64 Introduction to models and prediction evaluation
Yi Duan
In this introduction, we will introduce the profit model, logit model and tree models. Moreover, we will use a specific example to show how they are used in R. To compare these models, we will introduce ROC to evaluate their predictions in the example.
64.1 Models for binomial data
64.1.1 Profit model
In statistics, a probit model is a type of regression where the dependent variable can take only two values. The word is a portmanteau, coming from probability + unit. The purpose of the model is to estimate the probability that an observation with particular characteristics will fall into a specific one of the categories; moreover, classifying observations based on their predicted probabilities is a type of binary classification model.

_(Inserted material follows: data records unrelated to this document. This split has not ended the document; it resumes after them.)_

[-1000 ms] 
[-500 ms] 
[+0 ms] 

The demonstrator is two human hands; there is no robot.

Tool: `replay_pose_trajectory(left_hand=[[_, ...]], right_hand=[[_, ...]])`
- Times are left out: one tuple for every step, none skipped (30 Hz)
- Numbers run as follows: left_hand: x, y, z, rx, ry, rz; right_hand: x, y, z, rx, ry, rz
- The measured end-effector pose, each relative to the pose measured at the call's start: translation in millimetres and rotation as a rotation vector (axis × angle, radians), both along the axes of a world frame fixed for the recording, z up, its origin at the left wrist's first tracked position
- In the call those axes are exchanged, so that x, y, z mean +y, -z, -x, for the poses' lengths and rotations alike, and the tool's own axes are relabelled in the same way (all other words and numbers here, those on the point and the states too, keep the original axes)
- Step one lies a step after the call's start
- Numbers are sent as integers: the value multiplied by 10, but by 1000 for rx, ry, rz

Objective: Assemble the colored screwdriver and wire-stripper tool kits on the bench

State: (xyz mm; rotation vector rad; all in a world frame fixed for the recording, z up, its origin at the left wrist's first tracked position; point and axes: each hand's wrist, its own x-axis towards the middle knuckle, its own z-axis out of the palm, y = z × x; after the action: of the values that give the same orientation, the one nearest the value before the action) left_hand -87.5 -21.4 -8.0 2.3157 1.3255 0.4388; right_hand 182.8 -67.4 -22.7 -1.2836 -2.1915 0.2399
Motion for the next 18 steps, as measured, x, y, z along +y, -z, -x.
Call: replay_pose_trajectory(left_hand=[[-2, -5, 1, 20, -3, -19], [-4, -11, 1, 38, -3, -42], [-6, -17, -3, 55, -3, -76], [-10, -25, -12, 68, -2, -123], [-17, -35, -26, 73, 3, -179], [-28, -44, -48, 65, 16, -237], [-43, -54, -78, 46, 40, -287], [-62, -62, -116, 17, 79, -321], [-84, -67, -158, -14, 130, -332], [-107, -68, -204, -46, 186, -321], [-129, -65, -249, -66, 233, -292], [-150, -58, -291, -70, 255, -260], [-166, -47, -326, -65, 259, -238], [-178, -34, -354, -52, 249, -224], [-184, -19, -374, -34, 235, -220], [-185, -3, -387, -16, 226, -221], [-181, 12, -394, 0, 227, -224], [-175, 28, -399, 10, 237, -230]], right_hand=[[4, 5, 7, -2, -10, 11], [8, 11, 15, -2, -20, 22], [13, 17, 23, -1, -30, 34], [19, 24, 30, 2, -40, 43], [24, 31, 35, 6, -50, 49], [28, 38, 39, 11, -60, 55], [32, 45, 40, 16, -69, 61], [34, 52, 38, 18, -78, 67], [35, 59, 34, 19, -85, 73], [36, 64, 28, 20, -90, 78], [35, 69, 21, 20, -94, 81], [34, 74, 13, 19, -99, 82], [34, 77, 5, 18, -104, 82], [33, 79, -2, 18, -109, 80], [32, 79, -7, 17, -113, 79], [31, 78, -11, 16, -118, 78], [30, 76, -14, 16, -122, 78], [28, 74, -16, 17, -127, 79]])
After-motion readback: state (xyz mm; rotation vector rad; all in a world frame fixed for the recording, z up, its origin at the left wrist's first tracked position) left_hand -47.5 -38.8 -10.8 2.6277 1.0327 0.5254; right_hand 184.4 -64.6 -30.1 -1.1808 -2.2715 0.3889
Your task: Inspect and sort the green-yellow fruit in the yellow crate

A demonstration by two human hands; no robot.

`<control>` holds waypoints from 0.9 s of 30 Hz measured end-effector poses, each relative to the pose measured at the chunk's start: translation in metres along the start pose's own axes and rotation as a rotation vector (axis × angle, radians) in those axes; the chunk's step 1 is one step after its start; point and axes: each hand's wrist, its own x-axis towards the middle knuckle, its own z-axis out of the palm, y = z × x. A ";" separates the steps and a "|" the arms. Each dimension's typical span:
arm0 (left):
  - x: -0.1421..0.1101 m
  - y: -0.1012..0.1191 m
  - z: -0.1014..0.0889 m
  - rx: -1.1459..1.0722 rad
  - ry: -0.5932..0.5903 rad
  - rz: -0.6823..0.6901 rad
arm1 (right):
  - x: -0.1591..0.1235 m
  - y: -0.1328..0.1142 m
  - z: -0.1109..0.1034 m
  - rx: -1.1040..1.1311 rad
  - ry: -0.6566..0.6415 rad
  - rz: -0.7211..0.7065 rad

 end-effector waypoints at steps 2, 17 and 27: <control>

A probit model is a popular specification for a binary response model. As such it treats the same set of problems as does logistic regression using similar techniques. When viewed in the generalized linear model framework, the probit model employs a probit link function. It is most often estimated using the maximum likelihood procedure, such an estimation being called a probit regression.
There is an underlying mechanism, there is a variable y, that is distributed normally (denoted \(\phi\)()). When y is greater than a threshold, we get an observation. The probability changes because the mean \(\mu\) is a linear function of the conditioning variables =x’\(\beta\).
64.1.2 Logit model
In statistics, the logistic model (or logit model) is used to model the probability of a certain class or event existing such as pass/fail, win/lose, alive/dead or healthy/sick. This can be extended to model several classes of events such as determining whether an image contains a cat, dog, lion, etc. Each object being detected in the image would be assigned a probability between 0 and 1, with a sum of one.
Logistic regression is a statistical model that in its basic form uses a logistic function to model a binary dependent variable, although many more complex extensions exist. In regression analysis, logistic regression is estimating the parameters of a logistic model (a form of binary regression). Mathematically, a binary logistic model has a dependent variable with two possible values, such as pass/fail which is represented by an indicator variable, where the two values are labeled “0” and “1”. In the logistic model, the log-odds (the logarithm of the odds) for the value labeled “1” is a linear combination of one or more independent variables (“predictors”); the independent variables can each be a binary variable (two classes, coded by an indicator variable) or a continuous variable (any real value). The defining characteristic of the logistic model is that increasing one of the independent variables multiplicatively scales the odds of the given outcome at a constant rate, with each independent variable having its own parameter; for a binary dependent variable this generalizes the odds ratio.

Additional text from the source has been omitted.